• **Exercise requirements**
Pictures aside, quote the whole listing exactly.
[Start of section]
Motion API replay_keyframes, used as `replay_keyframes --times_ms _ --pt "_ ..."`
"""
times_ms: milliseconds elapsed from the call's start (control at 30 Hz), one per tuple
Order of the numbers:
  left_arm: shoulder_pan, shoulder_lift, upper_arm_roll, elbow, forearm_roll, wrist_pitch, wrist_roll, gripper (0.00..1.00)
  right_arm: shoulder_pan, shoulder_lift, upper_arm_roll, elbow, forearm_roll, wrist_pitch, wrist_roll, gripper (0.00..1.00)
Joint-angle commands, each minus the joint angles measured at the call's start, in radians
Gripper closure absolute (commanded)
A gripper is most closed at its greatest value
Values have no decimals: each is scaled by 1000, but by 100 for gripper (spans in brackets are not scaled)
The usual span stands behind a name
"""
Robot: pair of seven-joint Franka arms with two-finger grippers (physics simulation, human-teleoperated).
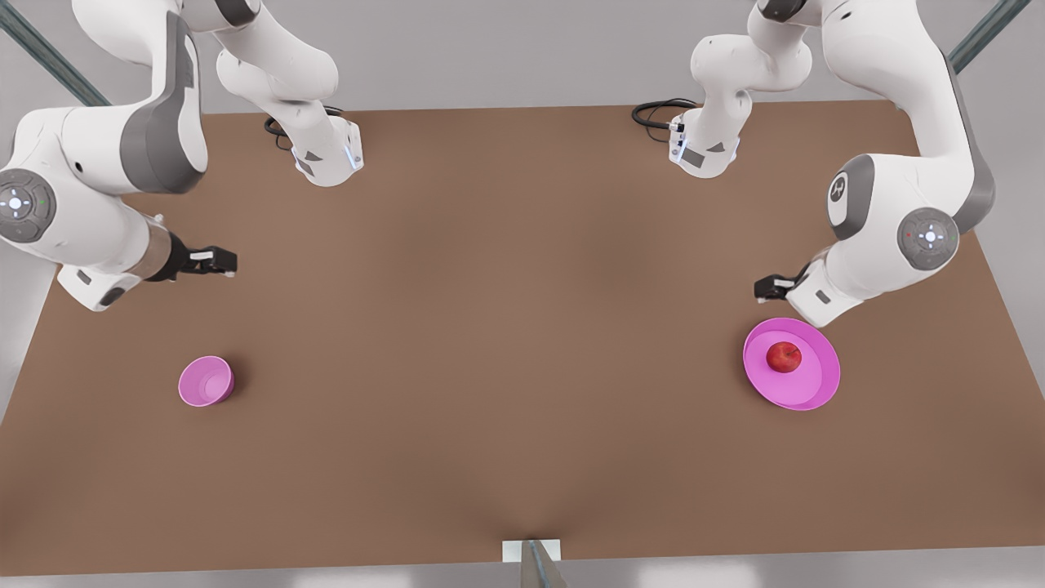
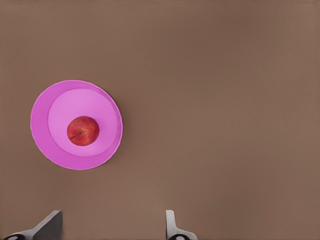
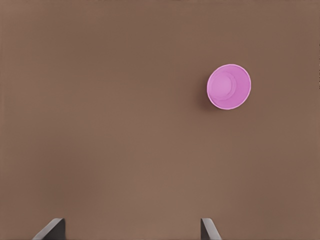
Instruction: Use the left arm to pick up the apple from the plate, transfer it to the gripper of the right arm, and then use the right arm to place it into the bowl
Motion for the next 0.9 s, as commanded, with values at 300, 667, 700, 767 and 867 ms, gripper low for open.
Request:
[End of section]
• **Output below**
Motion API replay_keyframes, used as `replay_keyframes --times_ms _ --pt "_ ..."`
"""
times_ms: milliseconds elapsed from the call's start (control at 30 Hz), one per tuple
Order of the numbers:
  left_arm: shoulder_pan, shoulder_lift, upper_arm_roll, elbow, forearm_roll, wrist_pitch, wrist_roll, gripper (0.00..1.00)
  right_arm: shoulder_pan, shoulder_lift, upper_arm_roll, elbow, forearm_roll, wrist_pitch, wrist_roll, gripper (0.00..1.00)
Joint-angle commands, each minus the joint angles measured at the call's start, in radians
Gripper closure absolute (commanded)
A gripper is most closed at its greatest value
Values have no decimals: each is scaled by 1000, but by 100 for gripper (spans in brackets are not scaled)
The usual span stands behind a name
"""
Robot: pair of seven-joint Franka arms with two-finger grippers (physics simulation, human-teleoperated).
Instruction: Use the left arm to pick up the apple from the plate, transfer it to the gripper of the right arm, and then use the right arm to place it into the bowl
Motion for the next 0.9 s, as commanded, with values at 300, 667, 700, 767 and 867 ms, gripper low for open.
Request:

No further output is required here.